■ Exercise data:

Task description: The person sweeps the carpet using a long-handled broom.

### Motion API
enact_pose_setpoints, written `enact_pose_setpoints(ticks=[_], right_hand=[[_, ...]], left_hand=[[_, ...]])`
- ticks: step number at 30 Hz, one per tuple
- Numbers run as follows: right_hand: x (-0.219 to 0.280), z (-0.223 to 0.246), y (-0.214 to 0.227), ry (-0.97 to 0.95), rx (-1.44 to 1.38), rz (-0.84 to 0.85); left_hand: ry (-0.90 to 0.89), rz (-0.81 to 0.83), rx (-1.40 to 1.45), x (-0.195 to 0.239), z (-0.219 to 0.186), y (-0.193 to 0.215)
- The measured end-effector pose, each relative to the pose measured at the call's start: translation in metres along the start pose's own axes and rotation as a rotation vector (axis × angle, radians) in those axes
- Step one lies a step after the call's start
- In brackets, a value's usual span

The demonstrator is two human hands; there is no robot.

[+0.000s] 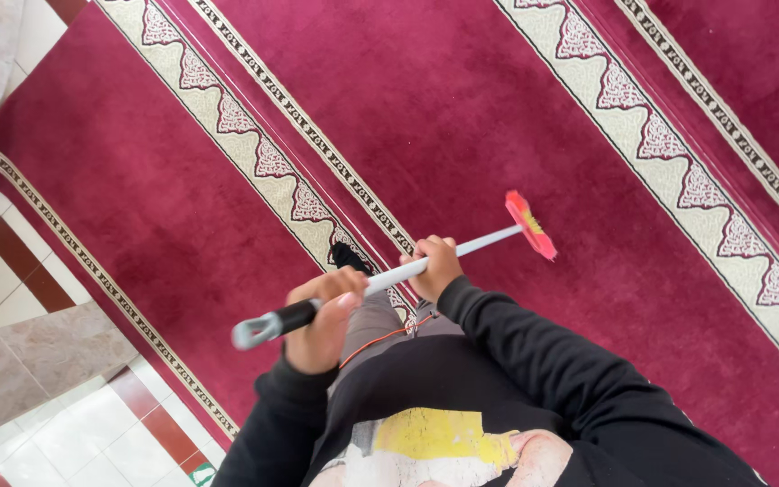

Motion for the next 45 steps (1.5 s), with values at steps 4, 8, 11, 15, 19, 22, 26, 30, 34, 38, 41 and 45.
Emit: enact_pose_setpoints(ticks=[4, 8, 11, 15, 19, 22, 26, 30, 34, 38, 41, 45], right_hand=[[-0.028, -0.027, -0.027, 0.076, -0.010, 0.032], [-0.083, 0.005, -0.021, 0.146, -0.175, 0.135], [-0.099, 0.042, -0.009, 0.147, -0.163, 0.142], [-0.098, 0.032, -0.021, 0.203, -0.076, 0.051], [-0.102, -0.036, -0.057, 0.139, 0.166, 0.010], [-0.134, -0.052, -0.088, 0.256, 0.142, 0.076], [-0.182, 0.000, -0.094, 0.400, -0.030, 0.209], [-0.174, 0.086, -0.079, 0.422, -0.048, 0.175], [-0.125, 0.096, -0.081, 0.213, 0.058, 0.146], [-0.088, 0.069, -0.116, -0.002, 0.172, 0.165], [-0.091, 0.076, -0.144, -0.029, 0.117, 0.153], [-0.145, 0.131, -0.161, 0.103, -0.053, 0.018]], left_hand=[[-0.008, 0.089, -0.084, -0.010, 0.011, -0.013], [-0.040, 0.434, -0.549, -0.028, -0.030, -0.025], [-0.138, 0.486, -0.493, -0.041, -0.060, -0.011], [-0.137, 0.285, -0.126, -0.048, -0.058, 0.034], [-0.022, -0.018, -0.065, -0.055, -0.010, 0.064], [-0.086, 0.097, -0.182, -0.061, -0.005, 0.055], [-0.151, 0.249, -0.521, -0.061, -0.047, 0.038], [-0.304, 0.263, -0.368, -0.065, -0.108, 0.059], [-0.193, 0.175, -0.158, -0.062, -0.116, 0.101], [0.084, 0.061, 0.058, -0.072, -0.082, 0.134], [0.043, 0.178, -0.071, -0.079, -0.092, 0.140], [-0.152, 0.377, -0.253, -0.091, -0.145, 0.137]])
Point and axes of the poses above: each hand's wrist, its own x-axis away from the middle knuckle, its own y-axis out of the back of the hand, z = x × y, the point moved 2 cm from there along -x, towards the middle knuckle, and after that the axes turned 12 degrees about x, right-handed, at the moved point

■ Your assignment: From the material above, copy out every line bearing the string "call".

■ Task response:
- The measured end-effector pose, each relative to the pose measured at the call's start: translation in metres along the start pose's own axes and rotation as a rotation vector (axis × angle, radians) in those axes
- Step one lies a step after the call's start

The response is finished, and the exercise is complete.